### Work order:
Below are the records; count how many of their lines contain the word "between" and give that number only.

### Material for the task:

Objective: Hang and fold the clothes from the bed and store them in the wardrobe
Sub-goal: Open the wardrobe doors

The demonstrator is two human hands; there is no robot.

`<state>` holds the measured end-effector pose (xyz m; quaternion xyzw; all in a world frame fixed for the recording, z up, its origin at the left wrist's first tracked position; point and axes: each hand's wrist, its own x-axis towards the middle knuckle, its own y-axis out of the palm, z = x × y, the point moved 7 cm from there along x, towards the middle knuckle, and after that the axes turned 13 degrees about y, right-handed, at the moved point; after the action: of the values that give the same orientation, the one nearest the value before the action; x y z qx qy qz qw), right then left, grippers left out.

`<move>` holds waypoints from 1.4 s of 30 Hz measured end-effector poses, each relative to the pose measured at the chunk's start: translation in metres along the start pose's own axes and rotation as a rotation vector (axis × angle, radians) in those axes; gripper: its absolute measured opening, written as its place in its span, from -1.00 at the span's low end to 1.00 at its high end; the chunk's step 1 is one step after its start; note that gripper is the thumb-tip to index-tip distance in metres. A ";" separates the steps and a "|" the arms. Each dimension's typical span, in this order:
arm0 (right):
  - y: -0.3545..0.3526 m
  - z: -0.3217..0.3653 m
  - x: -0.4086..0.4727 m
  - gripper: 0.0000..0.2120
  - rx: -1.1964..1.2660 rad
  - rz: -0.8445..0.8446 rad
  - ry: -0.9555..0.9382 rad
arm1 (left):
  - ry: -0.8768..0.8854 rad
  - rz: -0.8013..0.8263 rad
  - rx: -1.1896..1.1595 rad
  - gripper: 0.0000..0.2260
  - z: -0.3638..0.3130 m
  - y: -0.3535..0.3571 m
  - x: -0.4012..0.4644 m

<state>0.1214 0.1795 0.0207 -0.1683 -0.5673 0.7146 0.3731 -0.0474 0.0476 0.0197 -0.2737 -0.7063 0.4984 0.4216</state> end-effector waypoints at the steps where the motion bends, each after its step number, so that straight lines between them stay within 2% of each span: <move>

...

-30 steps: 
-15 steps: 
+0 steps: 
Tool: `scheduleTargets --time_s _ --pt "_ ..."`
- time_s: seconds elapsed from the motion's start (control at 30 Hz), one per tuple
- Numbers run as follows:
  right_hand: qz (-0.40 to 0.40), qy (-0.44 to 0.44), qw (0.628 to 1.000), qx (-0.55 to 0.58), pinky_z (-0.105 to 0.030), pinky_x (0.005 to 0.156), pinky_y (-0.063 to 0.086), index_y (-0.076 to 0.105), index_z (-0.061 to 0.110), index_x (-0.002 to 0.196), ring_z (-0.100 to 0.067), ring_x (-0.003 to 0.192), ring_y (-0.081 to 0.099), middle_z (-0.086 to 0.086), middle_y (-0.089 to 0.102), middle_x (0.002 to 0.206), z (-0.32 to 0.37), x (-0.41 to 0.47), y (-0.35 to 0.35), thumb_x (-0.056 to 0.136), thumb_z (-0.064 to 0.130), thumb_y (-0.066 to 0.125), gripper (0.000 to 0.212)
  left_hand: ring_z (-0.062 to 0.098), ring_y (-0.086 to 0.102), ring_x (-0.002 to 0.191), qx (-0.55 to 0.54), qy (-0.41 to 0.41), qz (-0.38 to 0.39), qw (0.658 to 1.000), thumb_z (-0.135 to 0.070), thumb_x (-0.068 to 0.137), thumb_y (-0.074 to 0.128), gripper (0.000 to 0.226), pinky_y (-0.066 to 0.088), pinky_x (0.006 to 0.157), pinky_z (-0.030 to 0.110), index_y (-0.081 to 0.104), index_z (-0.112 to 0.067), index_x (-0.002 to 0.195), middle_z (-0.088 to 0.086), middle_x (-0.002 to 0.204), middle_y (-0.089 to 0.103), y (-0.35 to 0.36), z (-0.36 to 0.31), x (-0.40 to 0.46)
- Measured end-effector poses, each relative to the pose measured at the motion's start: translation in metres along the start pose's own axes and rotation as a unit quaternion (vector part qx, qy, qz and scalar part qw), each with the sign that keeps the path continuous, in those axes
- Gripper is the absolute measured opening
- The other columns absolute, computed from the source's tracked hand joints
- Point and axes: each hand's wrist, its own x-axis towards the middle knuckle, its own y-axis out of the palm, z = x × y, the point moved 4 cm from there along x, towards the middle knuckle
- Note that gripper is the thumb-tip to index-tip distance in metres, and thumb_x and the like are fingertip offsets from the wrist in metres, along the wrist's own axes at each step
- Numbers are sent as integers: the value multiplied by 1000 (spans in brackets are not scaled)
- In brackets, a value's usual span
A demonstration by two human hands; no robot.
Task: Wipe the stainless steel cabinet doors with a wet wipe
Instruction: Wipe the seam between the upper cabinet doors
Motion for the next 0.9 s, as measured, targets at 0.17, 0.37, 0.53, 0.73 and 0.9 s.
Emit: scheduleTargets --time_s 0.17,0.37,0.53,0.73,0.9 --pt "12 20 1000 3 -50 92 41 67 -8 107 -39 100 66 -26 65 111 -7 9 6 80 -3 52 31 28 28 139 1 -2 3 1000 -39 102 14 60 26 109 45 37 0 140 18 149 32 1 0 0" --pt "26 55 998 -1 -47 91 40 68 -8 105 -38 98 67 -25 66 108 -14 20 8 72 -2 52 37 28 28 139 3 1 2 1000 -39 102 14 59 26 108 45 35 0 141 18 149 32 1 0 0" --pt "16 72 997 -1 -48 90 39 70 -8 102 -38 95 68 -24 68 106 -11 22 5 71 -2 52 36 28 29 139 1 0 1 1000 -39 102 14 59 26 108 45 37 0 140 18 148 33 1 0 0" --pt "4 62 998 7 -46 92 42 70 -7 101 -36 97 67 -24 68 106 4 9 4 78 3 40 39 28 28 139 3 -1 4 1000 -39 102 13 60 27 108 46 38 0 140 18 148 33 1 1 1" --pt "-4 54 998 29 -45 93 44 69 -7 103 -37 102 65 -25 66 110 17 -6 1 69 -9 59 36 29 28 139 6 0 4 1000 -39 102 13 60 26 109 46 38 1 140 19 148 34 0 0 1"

### Output:
2